◆ TASK STATEMENT
Look through the data below for the line with "(357, 461): 1.40" and the line with "Tilt of its line of sight: 20 degrees up", then output those two and all lines in between, exactly as written.

◆ GIVEN RECORDS
>>>

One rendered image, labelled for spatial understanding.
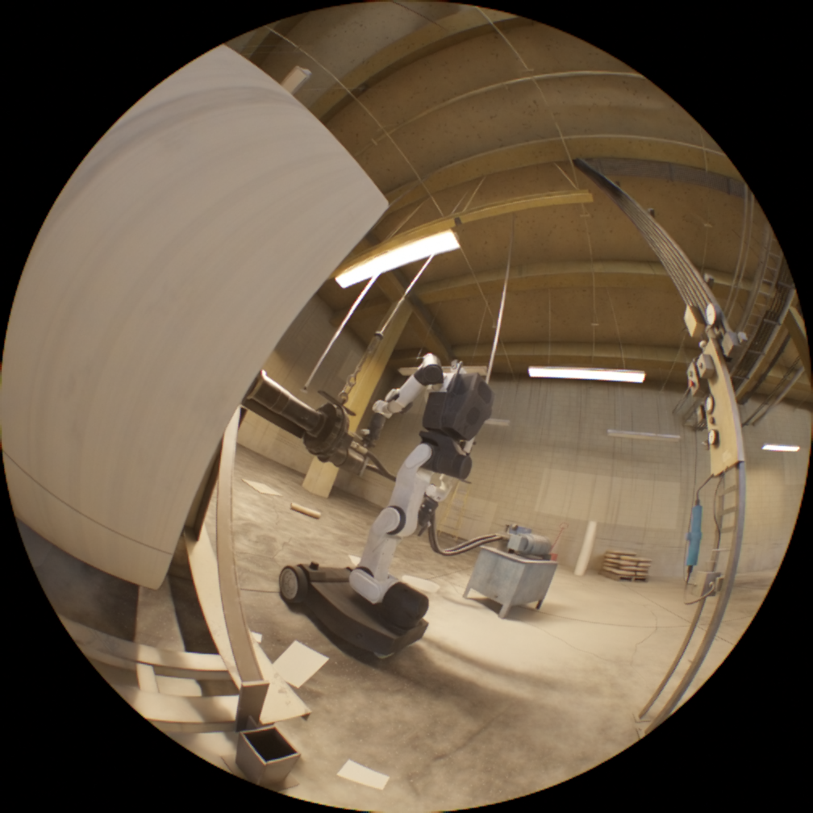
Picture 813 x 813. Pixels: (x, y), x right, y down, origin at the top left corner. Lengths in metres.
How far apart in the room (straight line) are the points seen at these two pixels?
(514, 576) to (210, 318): 2.19
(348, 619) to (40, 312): 1.19
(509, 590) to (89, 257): 2.37
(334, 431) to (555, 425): 8.60
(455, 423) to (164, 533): 1.05
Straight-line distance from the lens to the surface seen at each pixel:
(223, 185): 0.33
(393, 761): 0.90
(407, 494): 1.16
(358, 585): 1.24
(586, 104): 6.26
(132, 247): 0.29
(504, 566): 2.23
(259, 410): 1.22
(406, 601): 1.14
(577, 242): 6.73
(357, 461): 1.40
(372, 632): 1.13
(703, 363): 1.40
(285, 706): 0.68
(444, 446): 1.13
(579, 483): 8.66
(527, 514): 8.50
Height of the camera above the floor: 0.75
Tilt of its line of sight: 20 degrees up
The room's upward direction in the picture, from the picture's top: 22 degrees clockwise

<<<

◆ SOLUTION FOR THIS EXERCISE
(357, 461): 1.40
(372, 632): 1.13
(703, 363): 1.40
(285, 706): 0.68
(444, 446): 1.13
(579, 483): 8.66
(527, 514): 8.50
Height of the camera above the floor: 0.75
Tilt of its line of sight: 20 degrees up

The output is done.